◆ **What the exercise asks**
Your answer should consist of all lines in the listing that hold the word "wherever".

◆ **Given data**
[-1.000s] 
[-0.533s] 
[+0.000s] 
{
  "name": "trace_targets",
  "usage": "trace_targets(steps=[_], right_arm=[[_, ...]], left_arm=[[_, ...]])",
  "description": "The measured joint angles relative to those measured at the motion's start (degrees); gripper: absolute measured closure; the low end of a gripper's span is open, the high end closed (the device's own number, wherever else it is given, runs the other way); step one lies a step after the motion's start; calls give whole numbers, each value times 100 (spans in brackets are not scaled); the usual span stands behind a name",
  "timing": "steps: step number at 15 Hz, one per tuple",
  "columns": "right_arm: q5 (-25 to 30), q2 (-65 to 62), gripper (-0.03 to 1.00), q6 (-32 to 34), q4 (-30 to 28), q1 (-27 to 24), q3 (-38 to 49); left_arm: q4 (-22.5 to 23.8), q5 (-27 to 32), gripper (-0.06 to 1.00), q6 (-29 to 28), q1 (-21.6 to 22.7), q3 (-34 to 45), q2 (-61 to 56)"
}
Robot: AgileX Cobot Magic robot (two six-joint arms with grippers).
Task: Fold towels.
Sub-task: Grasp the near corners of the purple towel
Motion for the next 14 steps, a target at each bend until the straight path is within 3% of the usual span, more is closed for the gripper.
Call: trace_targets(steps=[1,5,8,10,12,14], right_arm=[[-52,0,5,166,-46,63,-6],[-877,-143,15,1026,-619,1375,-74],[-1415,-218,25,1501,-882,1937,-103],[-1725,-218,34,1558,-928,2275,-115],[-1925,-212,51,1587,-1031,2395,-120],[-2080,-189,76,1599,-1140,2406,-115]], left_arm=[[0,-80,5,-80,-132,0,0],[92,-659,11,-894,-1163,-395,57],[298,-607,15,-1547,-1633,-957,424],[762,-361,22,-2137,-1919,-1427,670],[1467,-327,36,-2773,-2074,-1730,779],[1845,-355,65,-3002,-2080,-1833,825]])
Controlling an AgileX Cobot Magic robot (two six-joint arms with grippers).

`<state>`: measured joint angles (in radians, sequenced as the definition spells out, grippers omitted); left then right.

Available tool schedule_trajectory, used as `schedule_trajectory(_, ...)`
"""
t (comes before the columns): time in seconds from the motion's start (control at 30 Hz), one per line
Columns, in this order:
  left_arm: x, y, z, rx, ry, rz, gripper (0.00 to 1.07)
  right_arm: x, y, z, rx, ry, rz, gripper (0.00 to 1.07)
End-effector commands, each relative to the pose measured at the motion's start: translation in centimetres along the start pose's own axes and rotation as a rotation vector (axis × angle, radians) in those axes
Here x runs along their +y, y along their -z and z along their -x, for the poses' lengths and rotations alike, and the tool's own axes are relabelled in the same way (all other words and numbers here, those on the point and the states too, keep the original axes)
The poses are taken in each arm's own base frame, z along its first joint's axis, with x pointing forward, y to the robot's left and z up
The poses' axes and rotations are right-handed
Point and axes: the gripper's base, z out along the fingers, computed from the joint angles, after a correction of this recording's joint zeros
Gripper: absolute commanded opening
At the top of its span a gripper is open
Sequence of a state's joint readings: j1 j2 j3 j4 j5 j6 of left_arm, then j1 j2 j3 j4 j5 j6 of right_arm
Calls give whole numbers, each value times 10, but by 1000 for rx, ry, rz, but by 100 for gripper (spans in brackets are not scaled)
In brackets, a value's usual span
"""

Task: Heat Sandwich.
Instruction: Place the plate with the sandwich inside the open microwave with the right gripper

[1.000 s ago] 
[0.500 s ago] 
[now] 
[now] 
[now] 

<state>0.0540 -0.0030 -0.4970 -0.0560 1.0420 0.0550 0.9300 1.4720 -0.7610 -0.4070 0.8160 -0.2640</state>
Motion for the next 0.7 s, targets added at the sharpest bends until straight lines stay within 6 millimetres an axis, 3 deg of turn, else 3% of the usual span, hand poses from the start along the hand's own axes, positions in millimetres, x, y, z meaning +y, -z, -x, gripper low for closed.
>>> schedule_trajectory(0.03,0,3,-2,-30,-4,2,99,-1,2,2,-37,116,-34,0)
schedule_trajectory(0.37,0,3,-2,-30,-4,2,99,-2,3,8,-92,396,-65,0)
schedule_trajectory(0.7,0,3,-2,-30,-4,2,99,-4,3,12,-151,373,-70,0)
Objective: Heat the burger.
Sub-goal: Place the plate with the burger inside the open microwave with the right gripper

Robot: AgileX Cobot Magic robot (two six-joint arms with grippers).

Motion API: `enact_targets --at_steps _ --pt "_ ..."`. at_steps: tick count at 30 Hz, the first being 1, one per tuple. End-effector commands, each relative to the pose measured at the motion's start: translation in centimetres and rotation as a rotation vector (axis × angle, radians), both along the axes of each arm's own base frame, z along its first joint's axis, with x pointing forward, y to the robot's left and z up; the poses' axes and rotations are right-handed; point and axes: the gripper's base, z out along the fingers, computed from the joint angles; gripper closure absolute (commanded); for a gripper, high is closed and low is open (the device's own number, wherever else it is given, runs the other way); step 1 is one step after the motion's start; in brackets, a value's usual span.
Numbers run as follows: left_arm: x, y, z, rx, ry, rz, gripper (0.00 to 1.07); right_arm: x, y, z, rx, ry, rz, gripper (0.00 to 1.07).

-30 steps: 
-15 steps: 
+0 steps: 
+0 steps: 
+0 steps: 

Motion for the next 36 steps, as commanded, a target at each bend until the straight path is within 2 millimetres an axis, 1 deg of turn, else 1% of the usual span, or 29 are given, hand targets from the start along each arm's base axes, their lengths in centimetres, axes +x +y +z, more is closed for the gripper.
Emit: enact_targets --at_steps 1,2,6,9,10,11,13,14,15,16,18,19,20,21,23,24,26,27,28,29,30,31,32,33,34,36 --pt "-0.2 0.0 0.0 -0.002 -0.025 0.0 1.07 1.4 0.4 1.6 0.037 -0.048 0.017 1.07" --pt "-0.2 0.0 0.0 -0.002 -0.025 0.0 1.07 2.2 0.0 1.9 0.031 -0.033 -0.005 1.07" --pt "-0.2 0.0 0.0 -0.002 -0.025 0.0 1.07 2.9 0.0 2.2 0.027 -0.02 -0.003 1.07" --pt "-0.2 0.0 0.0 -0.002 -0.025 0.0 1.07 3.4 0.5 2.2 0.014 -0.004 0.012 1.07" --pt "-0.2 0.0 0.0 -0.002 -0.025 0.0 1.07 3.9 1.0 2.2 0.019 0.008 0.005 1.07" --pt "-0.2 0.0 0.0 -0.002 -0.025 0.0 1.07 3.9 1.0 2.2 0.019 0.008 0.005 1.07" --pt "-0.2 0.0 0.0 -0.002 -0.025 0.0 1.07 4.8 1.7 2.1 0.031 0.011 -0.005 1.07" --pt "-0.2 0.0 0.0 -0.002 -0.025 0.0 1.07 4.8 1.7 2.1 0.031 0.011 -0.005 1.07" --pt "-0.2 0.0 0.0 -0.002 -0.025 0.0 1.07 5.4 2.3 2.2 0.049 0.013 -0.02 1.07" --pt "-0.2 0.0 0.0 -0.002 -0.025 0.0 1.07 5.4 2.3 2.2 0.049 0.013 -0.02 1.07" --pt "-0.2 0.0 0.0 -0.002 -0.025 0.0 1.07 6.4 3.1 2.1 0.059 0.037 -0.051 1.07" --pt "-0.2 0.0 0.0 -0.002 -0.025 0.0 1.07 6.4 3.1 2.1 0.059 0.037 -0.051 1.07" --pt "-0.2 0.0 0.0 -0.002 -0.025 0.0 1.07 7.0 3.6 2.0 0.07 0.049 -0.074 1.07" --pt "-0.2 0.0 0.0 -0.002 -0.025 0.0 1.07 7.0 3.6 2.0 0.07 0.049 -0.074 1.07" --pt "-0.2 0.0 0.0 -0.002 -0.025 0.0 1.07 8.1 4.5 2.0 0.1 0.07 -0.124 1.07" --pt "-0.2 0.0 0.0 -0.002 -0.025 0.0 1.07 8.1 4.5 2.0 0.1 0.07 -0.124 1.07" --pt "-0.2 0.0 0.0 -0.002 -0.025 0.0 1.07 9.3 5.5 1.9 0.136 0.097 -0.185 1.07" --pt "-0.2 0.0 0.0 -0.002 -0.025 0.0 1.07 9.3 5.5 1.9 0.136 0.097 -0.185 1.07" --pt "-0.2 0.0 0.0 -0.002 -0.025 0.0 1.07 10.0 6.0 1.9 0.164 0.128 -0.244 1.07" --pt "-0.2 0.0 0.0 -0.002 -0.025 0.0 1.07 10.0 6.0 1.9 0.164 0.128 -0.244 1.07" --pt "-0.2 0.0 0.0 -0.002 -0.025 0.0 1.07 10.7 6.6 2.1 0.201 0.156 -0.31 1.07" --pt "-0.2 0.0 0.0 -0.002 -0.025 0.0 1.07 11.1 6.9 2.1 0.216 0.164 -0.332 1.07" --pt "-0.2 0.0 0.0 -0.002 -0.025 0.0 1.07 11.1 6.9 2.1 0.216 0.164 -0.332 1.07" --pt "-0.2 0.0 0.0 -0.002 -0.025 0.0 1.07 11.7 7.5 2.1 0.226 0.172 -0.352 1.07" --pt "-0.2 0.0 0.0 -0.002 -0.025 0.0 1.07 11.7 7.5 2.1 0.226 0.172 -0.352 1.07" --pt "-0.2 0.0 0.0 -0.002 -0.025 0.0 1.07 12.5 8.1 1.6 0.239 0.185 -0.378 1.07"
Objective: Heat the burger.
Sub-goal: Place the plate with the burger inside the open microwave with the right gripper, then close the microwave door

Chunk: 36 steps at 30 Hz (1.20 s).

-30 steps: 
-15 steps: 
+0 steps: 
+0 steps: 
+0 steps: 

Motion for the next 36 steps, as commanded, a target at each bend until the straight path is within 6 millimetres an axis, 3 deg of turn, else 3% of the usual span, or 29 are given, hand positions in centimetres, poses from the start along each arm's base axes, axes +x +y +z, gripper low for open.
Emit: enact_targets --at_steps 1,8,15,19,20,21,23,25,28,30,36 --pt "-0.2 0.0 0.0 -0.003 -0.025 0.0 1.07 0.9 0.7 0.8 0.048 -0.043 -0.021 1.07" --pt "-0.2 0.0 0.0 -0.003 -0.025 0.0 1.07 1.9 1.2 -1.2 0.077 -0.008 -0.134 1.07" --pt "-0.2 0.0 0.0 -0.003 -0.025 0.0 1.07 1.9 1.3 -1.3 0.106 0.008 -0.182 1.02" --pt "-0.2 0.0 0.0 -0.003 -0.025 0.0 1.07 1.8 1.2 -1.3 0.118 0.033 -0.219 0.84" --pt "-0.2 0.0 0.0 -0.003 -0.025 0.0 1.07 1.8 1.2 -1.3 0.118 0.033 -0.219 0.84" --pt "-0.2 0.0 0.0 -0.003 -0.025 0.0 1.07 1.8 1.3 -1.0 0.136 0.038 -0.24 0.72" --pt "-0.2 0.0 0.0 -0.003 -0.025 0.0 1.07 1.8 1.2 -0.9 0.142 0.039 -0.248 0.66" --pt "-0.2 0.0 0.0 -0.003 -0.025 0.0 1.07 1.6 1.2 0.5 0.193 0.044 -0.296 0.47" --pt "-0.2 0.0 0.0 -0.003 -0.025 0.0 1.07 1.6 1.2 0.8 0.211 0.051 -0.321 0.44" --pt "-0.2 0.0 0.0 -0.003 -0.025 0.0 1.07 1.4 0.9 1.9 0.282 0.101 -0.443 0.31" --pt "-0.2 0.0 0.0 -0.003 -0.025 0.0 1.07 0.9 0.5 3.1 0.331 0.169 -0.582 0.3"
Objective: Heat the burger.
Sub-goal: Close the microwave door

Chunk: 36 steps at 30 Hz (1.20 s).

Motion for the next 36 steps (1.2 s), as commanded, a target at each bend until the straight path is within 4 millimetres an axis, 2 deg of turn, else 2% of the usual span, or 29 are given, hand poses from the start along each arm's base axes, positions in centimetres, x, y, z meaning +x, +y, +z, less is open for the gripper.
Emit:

◆ **Response for this exercise**
  "description": "The measured joint angles relative to those measured at the motion's start (degrees); gripper: absolute measured closure; the low end of a gripper's span is open, the high end closed (the device's own number, wherever else it is given, runs the other way); step one lies a step after the motion's start; calls give whole numbers, each value times 100 (spans in brackets are not scaled); the usual span stands behind a name",
Motion API: `enact_targets --at_steps _ --pt "_ ..."`. at_steps: tick count at 30 Hz, the first being 1, one per tuple. End-effector commands, each relative to the pose measured at the motion's start: translation in centimetres and rotation as a rotation vector (axis × angle, radians), both along the axes of each arm's own base frame, z along its first joint's axis, with x pointing forward, y to the robot's left and z up; the poses' axes and rotations are right-handed; point and axes: the gripper's base, z out along the fingers, computed from the joint angles; gripper closure absolute (commanded); for a gripper, high is closed and low is open (the device's own number, wherever else it is given, runs the other way); step 1 is one step after the motion's start; in brackets, a value's usual span.

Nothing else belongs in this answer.